─── STUDY MATERIAL ───

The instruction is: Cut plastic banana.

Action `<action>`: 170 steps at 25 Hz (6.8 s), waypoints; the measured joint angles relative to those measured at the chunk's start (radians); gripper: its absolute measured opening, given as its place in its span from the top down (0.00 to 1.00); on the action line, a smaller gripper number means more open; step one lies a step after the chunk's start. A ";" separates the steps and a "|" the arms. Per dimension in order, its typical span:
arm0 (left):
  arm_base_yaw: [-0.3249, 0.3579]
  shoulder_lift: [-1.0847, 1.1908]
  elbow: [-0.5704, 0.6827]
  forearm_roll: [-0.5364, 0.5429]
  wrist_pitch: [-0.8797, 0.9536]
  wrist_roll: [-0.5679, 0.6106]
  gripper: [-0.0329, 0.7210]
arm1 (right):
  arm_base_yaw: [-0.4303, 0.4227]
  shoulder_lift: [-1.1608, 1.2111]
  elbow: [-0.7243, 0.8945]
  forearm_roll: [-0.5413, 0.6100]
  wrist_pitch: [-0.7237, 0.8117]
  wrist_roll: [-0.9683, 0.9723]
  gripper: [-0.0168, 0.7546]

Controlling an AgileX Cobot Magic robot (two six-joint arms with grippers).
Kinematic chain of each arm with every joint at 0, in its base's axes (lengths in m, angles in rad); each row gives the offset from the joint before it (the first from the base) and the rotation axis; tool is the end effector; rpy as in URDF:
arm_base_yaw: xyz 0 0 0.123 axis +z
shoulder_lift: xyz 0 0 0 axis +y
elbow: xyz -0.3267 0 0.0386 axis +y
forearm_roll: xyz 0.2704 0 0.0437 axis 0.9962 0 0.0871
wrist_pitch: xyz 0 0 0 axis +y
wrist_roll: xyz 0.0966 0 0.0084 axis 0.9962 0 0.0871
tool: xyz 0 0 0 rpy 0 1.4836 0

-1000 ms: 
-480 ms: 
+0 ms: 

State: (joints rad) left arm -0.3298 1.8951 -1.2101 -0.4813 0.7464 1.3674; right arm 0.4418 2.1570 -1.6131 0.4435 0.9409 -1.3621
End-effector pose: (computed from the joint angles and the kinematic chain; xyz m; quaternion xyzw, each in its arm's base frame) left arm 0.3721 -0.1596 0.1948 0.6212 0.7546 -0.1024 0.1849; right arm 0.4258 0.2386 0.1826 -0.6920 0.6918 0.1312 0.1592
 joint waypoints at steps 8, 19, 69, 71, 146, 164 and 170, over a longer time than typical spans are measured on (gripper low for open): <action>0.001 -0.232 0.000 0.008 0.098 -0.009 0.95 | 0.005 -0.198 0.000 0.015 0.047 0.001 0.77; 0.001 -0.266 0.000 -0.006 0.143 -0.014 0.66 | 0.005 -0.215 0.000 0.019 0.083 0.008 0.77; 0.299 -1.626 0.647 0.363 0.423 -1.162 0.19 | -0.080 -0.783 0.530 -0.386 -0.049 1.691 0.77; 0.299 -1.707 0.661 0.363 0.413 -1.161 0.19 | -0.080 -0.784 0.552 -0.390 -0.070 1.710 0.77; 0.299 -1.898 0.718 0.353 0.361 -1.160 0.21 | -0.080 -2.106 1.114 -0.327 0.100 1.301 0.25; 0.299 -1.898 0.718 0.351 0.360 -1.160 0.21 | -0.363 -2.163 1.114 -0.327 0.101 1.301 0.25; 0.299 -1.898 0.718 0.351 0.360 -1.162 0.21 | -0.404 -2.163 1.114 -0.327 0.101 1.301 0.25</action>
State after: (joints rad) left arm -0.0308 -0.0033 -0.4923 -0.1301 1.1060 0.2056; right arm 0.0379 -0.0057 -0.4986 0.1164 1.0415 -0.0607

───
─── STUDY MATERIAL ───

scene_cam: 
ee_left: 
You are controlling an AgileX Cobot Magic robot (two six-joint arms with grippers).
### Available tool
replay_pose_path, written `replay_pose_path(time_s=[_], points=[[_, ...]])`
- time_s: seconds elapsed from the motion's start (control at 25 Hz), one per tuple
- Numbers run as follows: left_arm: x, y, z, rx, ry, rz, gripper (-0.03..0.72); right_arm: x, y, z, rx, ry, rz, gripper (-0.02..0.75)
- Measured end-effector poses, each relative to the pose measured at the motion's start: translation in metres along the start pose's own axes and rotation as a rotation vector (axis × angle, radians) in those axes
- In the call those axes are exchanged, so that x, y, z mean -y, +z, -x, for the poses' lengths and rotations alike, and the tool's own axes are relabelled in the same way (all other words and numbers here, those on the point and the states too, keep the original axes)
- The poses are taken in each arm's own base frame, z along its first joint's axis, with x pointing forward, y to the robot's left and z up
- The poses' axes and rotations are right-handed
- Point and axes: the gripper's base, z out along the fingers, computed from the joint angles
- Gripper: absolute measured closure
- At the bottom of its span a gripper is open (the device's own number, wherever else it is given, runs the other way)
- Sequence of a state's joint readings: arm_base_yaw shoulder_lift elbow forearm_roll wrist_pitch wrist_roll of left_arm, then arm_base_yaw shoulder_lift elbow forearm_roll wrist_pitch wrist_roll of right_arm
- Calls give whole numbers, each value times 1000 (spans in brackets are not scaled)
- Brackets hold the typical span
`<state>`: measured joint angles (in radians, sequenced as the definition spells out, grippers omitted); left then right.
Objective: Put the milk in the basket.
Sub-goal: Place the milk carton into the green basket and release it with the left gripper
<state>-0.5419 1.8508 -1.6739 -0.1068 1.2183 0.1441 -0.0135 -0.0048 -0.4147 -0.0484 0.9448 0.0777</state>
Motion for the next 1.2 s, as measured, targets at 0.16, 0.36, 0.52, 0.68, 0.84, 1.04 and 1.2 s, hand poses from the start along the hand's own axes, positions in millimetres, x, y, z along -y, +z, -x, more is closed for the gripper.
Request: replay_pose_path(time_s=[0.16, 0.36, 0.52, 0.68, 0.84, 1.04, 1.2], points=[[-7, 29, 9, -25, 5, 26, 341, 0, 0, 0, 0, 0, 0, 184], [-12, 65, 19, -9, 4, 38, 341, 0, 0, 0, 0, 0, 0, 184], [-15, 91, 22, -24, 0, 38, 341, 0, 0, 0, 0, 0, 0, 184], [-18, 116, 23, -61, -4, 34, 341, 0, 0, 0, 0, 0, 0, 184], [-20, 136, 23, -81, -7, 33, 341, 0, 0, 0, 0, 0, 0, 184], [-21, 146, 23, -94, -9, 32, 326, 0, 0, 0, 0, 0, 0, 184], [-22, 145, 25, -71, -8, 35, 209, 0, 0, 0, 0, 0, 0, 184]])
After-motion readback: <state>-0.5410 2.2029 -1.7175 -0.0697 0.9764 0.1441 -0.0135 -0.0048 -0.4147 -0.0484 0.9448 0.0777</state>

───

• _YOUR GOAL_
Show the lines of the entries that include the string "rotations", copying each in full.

• _WRITTEN ANSWER_
- In the call those axes are exchanged, so that x, y, z mean -y, +z, -x, for the poses' lengths and rotations alike, and the tool's own axes are relabelled in the same way (all other words and numbers here, those on the point and the states too, keep the original axes)
- The poses' axes and rotations are right-handed

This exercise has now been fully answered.